Allí conoció a Inés, hija de Ramiro el tabernero y con la que hizo amistad. Cuando coincidían en la playa, que eran muchas veces, solían bañarse juntos y pelear en la arena. Inés era poco femenina, con siete hermanos varones, era la única mujer de la familia al fallecer su madre, pero su carácter no era el de las típicas mujeres de la aldea que se quedaban en la casa preparando la comida y atendiendo a la familia. No. Ella era todo lo contrario, a pesar de ser la menor, sus hermanos evitaban el enfrentamiento porque sabían que llevaban las de perder.

A la única persona a la que concedía algún privilegio, y que escuchaba de manera atenta y encandilada, era a Breixo. A su manera que, no era nada romántica, estaba enamorada de él. A los 17 años descubrieron los placeres del sexo entre las rocas de la playa. Se conocían desde niños y solían bañarse en ropa interior: Él en calzoncillos y ella en bragas.

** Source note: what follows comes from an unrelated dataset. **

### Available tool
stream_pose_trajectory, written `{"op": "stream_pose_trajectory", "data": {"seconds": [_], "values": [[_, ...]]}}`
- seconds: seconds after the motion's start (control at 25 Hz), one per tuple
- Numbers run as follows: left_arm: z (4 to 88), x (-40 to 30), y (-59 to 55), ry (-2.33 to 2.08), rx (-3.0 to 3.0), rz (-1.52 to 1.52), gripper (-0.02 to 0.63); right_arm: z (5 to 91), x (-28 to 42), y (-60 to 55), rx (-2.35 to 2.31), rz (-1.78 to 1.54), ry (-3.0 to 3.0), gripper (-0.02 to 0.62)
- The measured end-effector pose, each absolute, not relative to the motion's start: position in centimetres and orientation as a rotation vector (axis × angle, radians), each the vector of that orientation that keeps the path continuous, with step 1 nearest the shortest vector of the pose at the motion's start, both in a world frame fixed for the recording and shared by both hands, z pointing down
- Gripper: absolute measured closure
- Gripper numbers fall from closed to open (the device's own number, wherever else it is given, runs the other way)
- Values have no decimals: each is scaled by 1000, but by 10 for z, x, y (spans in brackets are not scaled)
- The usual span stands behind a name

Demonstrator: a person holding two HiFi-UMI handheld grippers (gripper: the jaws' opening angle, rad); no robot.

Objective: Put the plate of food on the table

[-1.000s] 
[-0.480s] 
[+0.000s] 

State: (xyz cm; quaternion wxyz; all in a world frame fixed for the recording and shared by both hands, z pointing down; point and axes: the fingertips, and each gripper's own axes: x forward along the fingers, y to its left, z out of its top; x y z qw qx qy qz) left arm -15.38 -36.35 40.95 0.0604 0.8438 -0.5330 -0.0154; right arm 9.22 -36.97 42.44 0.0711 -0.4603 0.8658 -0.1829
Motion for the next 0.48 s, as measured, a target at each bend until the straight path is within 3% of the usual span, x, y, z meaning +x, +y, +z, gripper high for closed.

Cuando era niña no se ponía el sujetador porque no tenía nada que sujetar y cuando le comenzaron a crecer los pechos lo hicieron tan despacio y con la costumbre de bañarse con Breixo, sin nada que los sujetase, que siguió haciéndolo aun cuando estos eran más evidentes.

Una tarde, al salir del agua, se dio cuenta que Breixo tenía una erección y entre juegos comenzó a querer cogerle el pene y empezó a notar una sensación placentera entre las piernas, y entre juegos y bromas, acabaron haciendo el amor entre las rocas.

Lo hicieron otras muchas veces y Laureano que, aunque borracho, no tenía nada de tonto, le suministraba todos los meses un paquetito de preservativos, que compraba en la botica, a pesar de las bromas que esto le acarreaba entre los parroquianos.

–Que Laureano, Ahora de viejo... pendejo. Para qué coño quieres las gomas si no tienes donde ponerlas...

Laureano reía por lo bajo las burlas. Sobre todo, las de Ramiro, el tabernero, que solía ser el más sarcástico.

 

 

Al poco tiempo de establecerse con Laureano, Breixo comenzó a llamarle abuelo. Laureano le decía que, si la gente pensaba que era su abuelo verdadero, tendría menos problemas con la comunidad. En parte así fue, con el paso de los años, la gente de la aldea y de pueblos de los alrededores, consideraba a Laureano el abuelo del crío, y aunque muchos sabían que no era así, no hacían preguntas ni les importaba en absoluto, cada cual tenía sus propios problemas como para preocuparse del parentesco entre ellos.

 

Laureano tenía un problema que se acentuó con el paso del tiempo. Le gustaba demasiado el orujo y como tenía existencias de sobra, se pasaba la mayor parte del tiempo dormitando entre tragos de aguardiente.

El proceso de fabricación era muy lento: El orujo caía en un hilillo líquido, muy fino, desde el refrigerador a un cubo y se necesitaban varias horas para llenarlo. Casi siempre estaba presente en la elaboración, que se hacía de manera constante tanto de día como de noche, un miembro de la familia que encargaba el aguardiente. No era por desconfianza, era más por tradición y por compañía. Por lo tanto, Laureano estaba siempre acompañado por alguien del pueblo, durante muchas horas, a veces más de una persona compartían la compañía de Laureano mientras este elaboraba el orujo. Jugando a las cartas o simplemente charlando. Breixo disponía de mucho tiempo libre, no hacía falta su presencia en la elaboración del producto, ya conocía el proceso y si algún problema surgía: Si se interrumpía el flujo de orujo o se quedaba sin llama la hoguera, siempre había un parroquiano que solucionaba el problema o despertaba a Laureano que dormitaba la borrachera para que lo hiciese.